_To do_
Under no circumstances alter the records; copy each one exactly.

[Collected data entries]
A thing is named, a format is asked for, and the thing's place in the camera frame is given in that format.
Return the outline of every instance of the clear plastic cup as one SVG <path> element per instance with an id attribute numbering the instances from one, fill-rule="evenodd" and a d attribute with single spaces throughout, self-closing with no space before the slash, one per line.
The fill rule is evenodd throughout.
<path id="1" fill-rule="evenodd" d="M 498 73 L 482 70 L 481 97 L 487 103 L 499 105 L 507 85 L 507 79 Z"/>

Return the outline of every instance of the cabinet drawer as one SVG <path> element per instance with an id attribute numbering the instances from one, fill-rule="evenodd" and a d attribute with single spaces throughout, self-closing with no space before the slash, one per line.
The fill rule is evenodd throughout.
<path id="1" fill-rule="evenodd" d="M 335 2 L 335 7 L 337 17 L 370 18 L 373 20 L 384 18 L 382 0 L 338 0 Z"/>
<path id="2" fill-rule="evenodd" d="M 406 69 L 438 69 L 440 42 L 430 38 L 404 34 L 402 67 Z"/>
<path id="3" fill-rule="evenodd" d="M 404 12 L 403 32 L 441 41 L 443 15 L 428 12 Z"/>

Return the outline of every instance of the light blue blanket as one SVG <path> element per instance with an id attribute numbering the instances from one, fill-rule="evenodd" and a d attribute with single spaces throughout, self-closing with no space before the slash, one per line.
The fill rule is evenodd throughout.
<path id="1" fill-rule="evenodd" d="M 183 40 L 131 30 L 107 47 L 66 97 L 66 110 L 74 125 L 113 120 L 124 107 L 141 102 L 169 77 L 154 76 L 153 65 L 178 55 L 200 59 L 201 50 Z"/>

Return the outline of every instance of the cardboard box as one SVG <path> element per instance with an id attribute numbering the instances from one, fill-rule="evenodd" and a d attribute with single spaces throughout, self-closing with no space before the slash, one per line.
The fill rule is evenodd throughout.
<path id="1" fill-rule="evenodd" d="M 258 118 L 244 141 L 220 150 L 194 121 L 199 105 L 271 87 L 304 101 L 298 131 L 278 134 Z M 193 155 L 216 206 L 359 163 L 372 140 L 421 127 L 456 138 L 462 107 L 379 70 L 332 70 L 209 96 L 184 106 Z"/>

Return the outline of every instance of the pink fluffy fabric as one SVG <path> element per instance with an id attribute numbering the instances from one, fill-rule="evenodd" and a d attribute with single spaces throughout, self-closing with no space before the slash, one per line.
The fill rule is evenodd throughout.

_Expected output_
A thing is named, a format is asked for, and the thing's place in the camera frame is given in that format.
Return the outline of every instance of the clear plastic cup as one SVG <path> element per instance with an id attribute numbering the instances from one, fill-rule="evenodd" and a d attribute with single spaces throughout, self-closing with no space before the slash, one per line.
The fill rule is evenodd throughout.
<path id="1" fill-rule="evenodd" d="M 498 73 L 482 70 L 481 97 L 487 103 L 499 105 L 507 85 L 507 79 Z"/>

Return the outline of every instance of the cabinet drawer as one SVG <path> element per instance with an id attribute numbering the instances from one, fill-rule="evenodd" and a d attribute with single spaces throughout, self-closing with no space before the slash, one per line.
The fill rule is evenodd throughout.
<path id="1" fill-rule="evenodd" d="M 335 2 L 335 7 L 337 17 L 370 18 L 373 20 L 384 18 L 382 0 L 338 0 Z"/>
<path id="2" fill-rule="evenodd" d="M 406 69 L 438 69 L 440 42 L 430 38 L 404 34 L 402 67 Z"/>
<path id="3" fill-rule="evenodd" d="M 404 12 L 403 32 L 441 41 L 443 15 L 428 12 Z"/>

Return the outline of every instance of the light blue blanket as one SVG <path> element per instance with an id attribute numbering the instances from one, fill-rule="evenodd" and a d attribute with single spaces throughout, self-closing with no space before the slash, one per line.
The fill rule is evenodd throughout.
<path id="1" fill-rule="evenodd" d="M 183 40 L 131 30 L 107 47 L 66 97 L 66 110 L 74 125 L 113 120 L 124 107 L 141 102 L 169 77 L 154 76 L 153 65 L 178 55 L 200 59 L 201 50 Z"/>

Return the outline of every instance of the cardboard box as one SVG <path> element per instance with an id attribute numbering the instances from one, fill-rule="evenodd" and a d attribute with single spaces throughout, self-closing with no space before the slash, one per line.
The fill rule is evenodd throughout.
<path id="1" fill-rule="evenodd" d="M 258 118 L 244 141 L 220 150 L 194 121 L 199 105 L 271 87 L 304 101 L 298 131 L 278 134 Z M 193 155 L 216 206 L 359 163 L 372 140 L 421 127 L 456 138 L 462 107 L 379 70 L 332 70 L 209 96 L 184 106 Z"/>

Return the outline of every instance of the pink fluffy fabric as one SVG <path> element per instance with an id attribute numbering the instances from one, fill-rule="evenodd" and a d attribute with single spaces throughout, self-closing with no space before the slash, one per line.
The fill rule is evenodd throughout.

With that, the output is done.